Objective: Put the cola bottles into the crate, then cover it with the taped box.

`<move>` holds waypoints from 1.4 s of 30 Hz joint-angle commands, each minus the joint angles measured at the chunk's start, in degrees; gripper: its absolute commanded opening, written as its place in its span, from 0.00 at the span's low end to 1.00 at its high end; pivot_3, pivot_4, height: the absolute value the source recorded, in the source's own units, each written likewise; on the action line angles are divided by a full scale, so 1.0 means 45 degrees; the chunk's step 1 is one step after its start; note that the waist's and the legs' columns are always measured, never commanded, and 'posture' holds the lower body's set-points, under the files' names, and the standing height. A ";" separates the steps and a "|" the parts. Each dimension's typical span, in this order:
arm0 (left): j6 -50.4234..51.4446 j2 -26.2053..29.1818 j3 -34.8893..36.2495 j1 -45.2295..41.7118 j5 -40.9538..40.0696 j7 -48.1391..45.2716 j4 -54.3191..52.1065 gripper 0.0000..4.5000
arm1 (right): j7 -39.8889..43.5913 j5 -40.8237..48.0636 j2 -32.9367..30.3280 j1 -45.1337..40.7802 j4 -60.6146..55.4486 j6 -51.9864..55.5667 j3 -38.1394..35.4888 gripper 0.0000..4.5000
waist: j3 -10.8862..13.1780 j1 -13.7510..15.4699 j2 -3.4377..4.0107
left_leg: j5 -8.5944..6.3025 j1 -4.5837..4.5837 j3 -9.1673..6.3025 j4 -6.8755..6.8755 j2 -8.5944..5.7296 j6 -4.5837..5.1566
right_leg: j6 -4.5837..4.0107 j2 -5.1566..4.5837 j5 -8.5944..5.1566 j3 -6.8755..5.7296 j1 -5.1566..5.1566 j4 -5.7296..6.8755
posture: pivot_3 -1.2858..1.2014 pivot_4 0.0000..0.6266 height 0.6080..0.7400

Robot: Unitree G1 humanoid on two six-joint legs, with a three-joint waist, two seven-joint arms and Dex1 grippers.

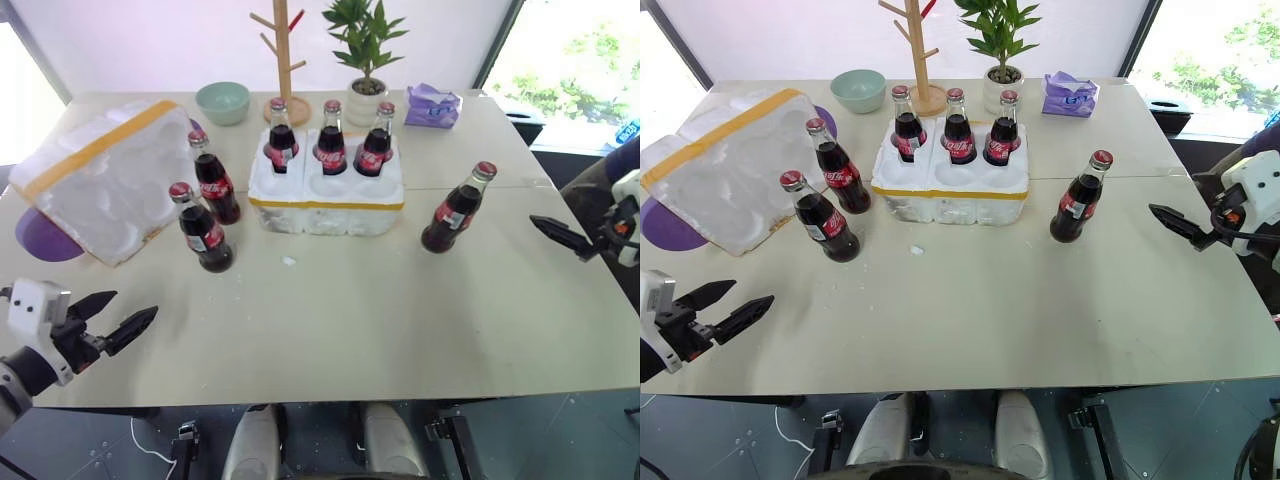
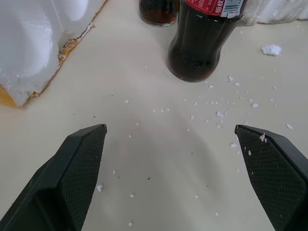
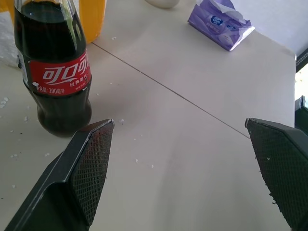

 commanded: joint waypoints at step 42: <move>-0.2213 0.0022 -0.5492 -0.8597 0.1923 -0.1973 0.5358 0.99 | 0.5078 0.8862 -0.4318 -0.4046 -0.7582 0.9615 -0.0945 1.00 | 0.0044 0.0063 0.0082 | -0.0001 -0.0012 0.0002 -0.0002 -0.0001 -0.0001 | -0.0001 -0.0005 0.0002 -0.0001 -0.0009 0.0004 | 0.52 0.24 1.00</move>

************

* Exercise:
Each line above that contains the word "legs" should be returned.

* Answer to the exercise:
`<move>` holds waypoints from 1.4 s of 30 Hz joint-angle commands, each minus the joint angles measured at the chunk's start, in degrees; gripper: its absolute commanded opening, written as its place in its span, from 0.00 at the span's low end to 1.00 at its high end; pivot_3, pivot_4, height: the absolute value the source recorded, in the source's own units, each written likewise; on the action line angles are divided by a full scale, so 1.0 means 45 degrees; the chunk's step 1 is one step after its start; note that the waist's and the legs' columns are always measured, never commanded, and 'posture' holds the lower body's set-points, under the files' names, and the standing height. A ";" separates the steps and a "|" the parts. Each dimension's typical span, in this order:
Robot: Unitree G1 humanoid on two six-joint legs, with a three-joint waist, two seven-joint arms and Dex1 grippers.

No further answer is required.